▶ **Problem**: Copy out each line of the data below in which "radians" appears.

Saved entries
>>>>>

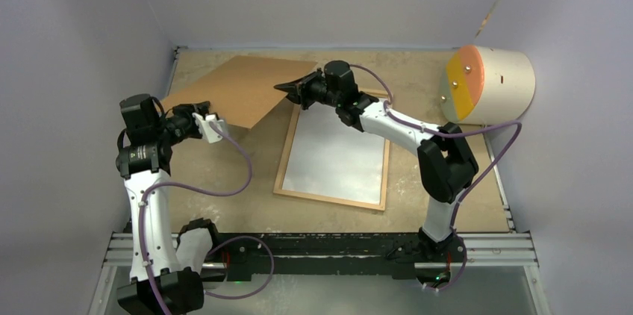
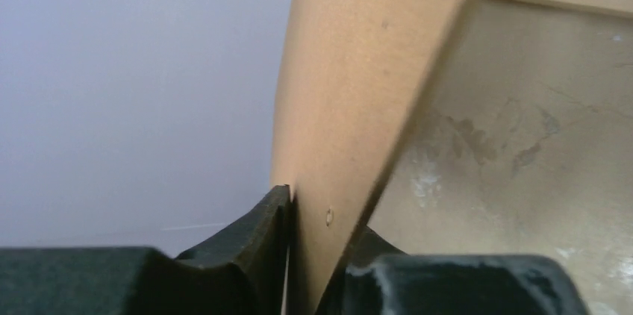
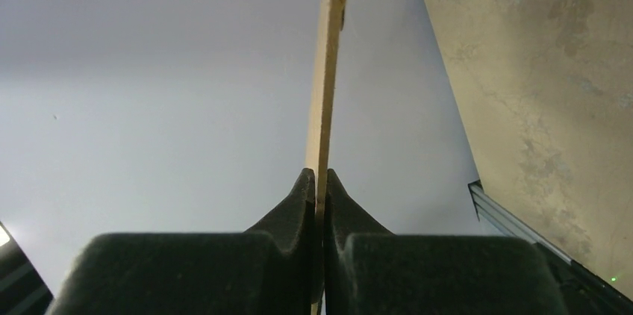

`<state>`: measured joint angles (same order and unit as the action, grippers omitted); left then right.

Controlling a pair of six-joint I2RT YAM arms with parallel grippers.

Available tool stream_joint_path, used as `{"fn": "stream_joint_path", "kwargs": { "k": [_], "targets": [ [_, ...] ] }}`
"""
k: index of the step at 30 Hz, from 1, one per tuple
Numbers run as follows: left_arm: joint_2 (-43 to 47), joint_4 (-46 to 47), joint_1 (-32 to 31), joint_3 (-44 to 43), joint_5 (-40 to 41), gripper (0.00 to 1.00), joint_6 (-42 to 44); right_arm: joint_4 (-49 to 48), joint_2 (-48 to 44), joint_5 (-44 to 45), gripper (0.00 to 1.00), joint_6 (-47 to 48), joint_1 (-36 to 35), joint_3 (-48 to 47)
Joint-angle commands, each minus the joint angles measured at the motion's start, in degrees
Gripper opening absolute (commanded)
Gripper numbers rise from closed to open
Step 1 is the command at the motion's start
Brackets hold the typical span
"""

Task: Put the photo into the frame
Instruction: Pick up the photo frame item at the center of the board, then turn over the photo frame item on the photo frame.

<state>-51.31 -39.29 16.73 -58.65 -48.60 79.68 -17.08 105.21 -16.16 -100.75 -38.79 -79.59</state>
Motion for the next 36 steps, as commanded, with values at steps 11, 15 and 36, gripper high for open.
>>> {"fn": "stream_joint_path", "kwargs": {
  "k": [11,15,36],
  "targets": [
    [1.56,11.95,0.06,-0.37,-1.19,0.00,-2.89,6.78,-7.29,-15.40,0.97,20.93,4.89,-3.12],
    [0.72,10.34,0.06,-2.32,-3.23,0.00,-1.55,19.40,-8.78,-20.98,0.99,48.33,7.95,-12.71],
    [-8.97,-12.65,-1.97,-16.02,-15.18,0.00,11.11,27.56,-23.12,-13.47,0.98,134.96,-0.29,-3.66]
  ]
}}
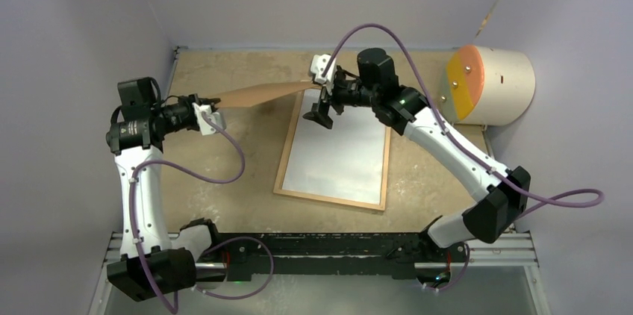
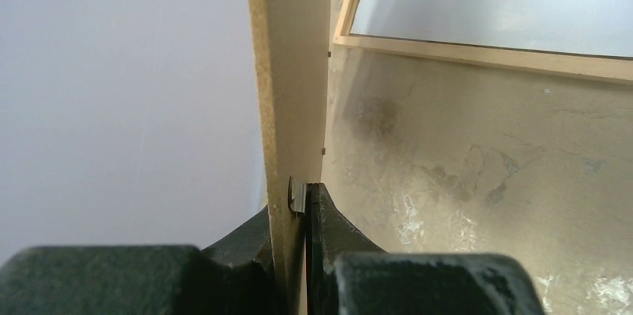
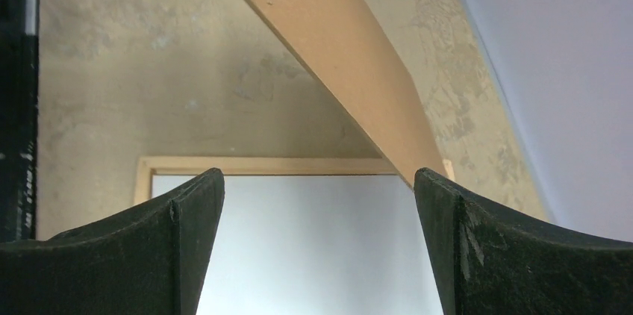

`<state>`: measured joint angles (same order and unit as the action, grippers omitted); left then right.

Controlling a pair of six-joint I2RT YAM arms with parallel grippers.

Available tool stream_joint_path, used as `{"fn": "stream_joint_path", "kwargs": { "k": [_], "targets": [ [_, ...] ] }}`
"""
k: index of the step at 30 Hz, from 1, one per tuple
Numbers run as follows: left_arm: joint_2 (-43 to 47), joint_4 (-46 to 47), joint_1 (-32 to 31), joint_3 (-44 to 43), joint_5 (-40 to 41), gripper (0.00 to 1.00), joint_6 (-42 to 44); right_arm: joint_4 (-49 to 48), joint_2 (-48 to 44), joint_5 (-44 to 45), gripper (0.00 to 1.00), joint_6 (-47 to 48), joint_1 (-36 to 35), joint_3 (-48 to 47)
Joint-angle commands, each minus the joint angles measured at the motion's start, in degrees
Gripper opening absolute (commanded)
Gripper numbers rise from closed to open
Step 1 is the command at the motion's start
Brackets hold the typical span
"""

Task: Put the photo into the frame
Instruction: Turn over the photo frame item on the photo frame.

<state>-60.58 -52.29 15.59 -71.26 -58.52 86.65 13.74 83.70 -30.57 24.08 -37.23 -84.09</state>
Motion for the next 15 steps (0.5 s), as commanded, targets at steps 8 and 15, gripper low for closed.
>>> {"fn": "stream_joint_path", "kwargs": {
  "k": [8,15],
  "targets": [
    [-1.08,-0.93,-2.45,-4.90,-4.34,0.00,5.40,-0.76,3.72,1.69,0.95,13.98,-5.43,-3.85],
    [-2.05,-2.30,-2.74,-5.64,-4.60,0.00,7.07,-3.14,8.06,6.72,0.63,15.82,-7.31,-5.96]
  ]
}}
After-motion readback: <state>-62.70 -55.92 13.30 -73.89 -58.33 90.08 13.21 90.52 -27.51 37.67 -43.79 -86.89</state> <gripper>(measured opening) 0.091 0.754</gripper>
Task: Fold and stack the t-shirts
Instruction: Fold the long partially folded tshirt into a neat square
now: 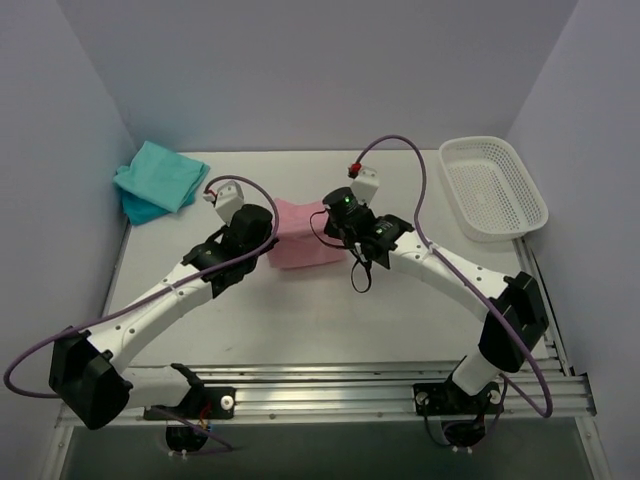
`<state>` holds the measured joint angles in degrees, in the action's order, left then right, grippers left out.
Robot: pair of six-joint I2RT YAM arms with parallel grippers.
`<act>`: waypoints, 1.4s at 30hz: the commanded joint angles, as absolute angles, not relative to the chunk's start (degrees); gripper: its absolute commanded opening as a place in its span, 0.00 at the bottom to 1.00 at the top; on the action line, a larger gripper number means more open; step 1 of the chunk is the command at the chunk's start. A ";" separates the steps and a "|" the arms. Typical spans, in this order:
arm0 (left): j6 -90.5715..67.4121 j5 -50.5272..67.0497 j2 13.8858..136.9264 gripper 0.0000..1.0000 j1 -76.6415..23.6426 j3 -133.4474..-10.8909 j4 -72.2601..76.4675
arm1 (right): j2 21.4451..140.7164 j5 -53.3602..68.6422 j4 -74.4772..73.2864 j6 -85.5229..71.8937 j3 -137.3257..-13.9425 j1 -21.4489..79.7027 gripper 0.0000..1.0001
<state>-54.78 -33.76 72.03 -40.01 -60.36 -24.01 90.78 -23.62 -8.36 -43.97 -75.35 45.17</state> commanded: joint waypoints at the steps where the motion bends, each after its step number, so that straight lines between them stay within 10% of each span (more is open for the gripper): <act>1: -49.49 -26.11 74.61 0.02 -37.44 -62.84 -17.93 | 90.70 -25.58 -10.90 -42.45 -77.08 43.51 0.00; 42: -43.59 3.07 96.16 0.02 -21.97 -78.05 -10.63 | 103.19 -18.46 -12.04 -36.21 -91.50 34.54 0.00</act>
<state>-44.27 0.73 98.37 -22.28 -75.90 -12.71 105.95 -17.76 -11.53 -37.19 -92.12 34.85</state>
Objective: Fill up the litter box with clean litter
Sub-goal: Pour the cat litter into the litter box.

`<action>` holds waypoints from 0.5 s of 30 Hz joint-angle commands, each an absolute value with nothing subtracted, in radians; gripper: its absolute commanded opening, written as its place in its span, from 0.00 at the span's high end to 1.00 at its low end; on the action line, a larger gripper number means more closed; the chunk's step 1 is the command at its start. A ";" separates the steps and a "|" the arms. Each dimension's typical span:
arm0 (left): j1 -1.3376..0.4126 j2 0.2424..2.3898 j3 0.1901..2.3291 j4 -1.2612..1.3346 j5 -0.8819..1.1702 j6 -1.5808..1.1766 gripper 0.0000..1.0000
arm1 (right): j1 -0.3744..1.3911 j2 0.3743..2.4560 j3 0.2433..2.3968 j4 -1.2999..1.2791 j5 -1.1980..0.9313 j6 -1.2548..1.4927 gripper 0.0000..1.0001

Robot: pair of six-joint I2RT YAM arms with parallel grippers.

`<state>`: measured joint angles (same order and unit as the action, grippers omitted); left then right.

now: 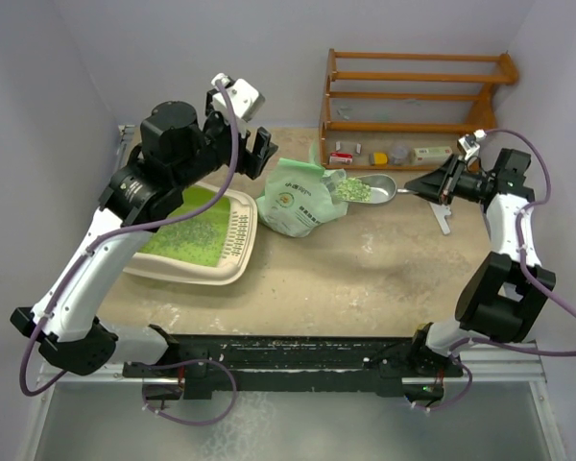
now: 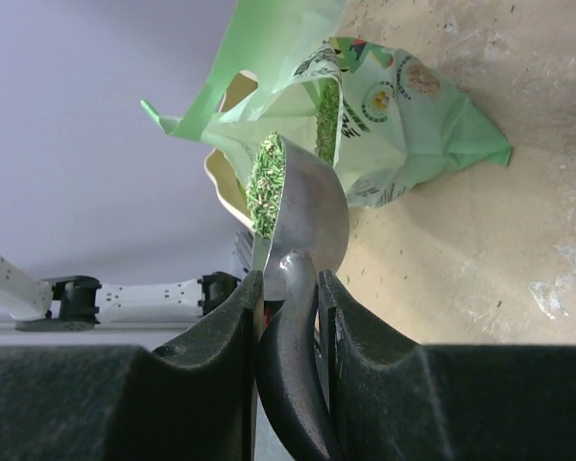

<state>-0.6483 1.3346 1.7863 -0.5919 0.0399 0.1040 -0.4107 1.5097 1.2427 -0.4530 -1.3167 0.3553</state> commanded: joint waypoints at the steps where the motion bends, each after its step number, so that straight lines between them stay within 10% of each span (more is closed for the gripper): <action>1: -0.649 1.295 1.779 -0.549 0.023 0.073 0.29 | -0.431 1.488 1.223 -0.431 -1.429 0.353 1.00; 15: -0.649 1.259 1.742 -0.528 0.003 0.051 0.29 | -0.468 1.447 1.306 -0.470 -1.512 0.372 1.00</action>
<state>-0.6483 1.2984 1.7512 -0.5854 0.0208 0.0803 -0.4656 1.5097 1.2240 -0.4583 -1.4021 0.3557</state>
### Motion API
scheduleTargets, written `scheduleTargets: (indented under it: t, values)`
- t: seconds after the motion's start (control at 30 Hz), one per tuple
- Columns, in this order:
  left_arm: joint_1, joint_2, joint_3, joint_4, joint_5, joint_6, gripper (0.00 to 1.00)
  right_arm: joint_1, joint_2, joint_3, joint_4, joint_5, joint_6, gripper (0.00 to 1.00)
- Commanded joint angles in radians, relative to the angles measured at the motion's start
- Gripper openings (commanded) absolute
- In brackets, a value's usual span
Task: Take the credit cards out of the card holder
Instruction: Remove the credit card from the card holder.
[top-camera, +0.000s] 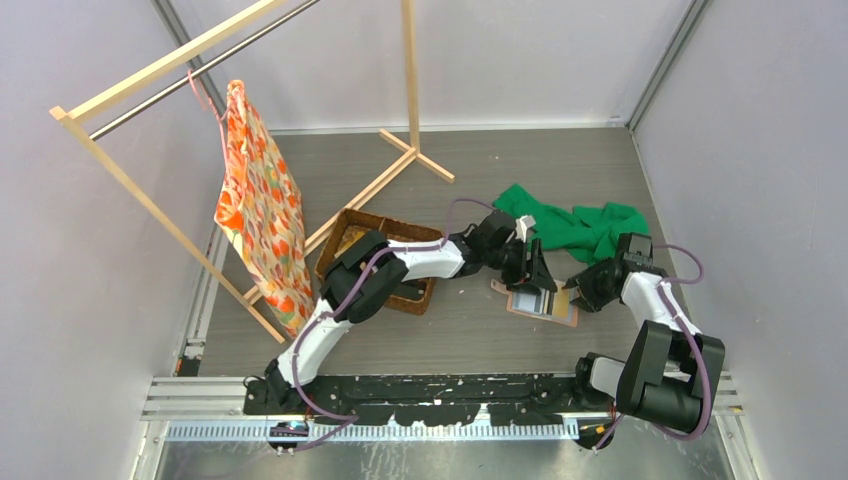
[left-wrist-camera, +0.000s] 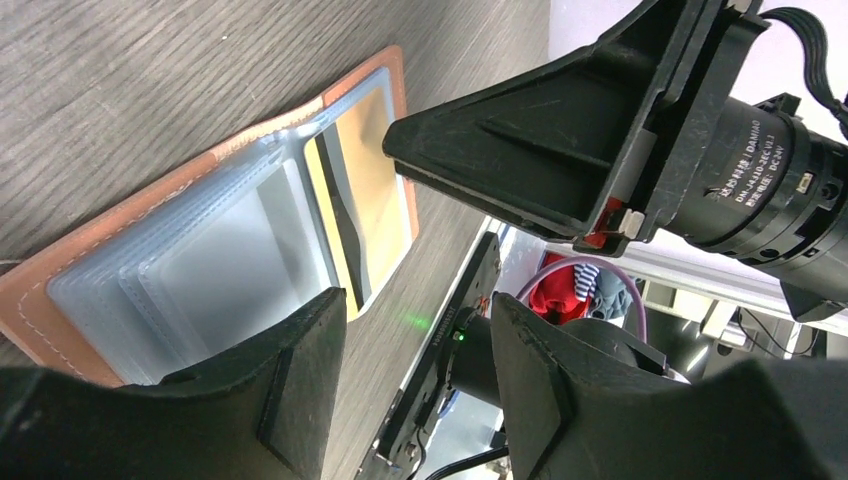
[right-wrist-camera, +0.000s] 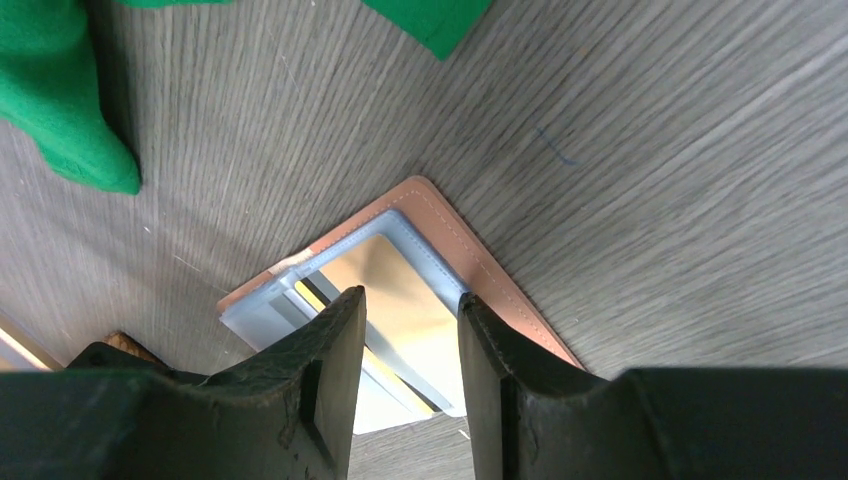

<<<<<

▶ **Answer box**:
`<action>` holds waypoints from 0.5 s of 30 Hz joint-angle commands, each an absolute value with nothing subtracted, in radians; gripper: its absolute commanded opening, written as its place in its span, from 0.00 at the span's high end to 1.00 at its low end; on the action line, a larger gripper number means more closed; the chunk's step 1 is the command at its start. A ";" separates the steps and a "|" the arms. Each dimension's typical span:
- Commanded joint angles in radians, relative to the angles measured at the motion's start

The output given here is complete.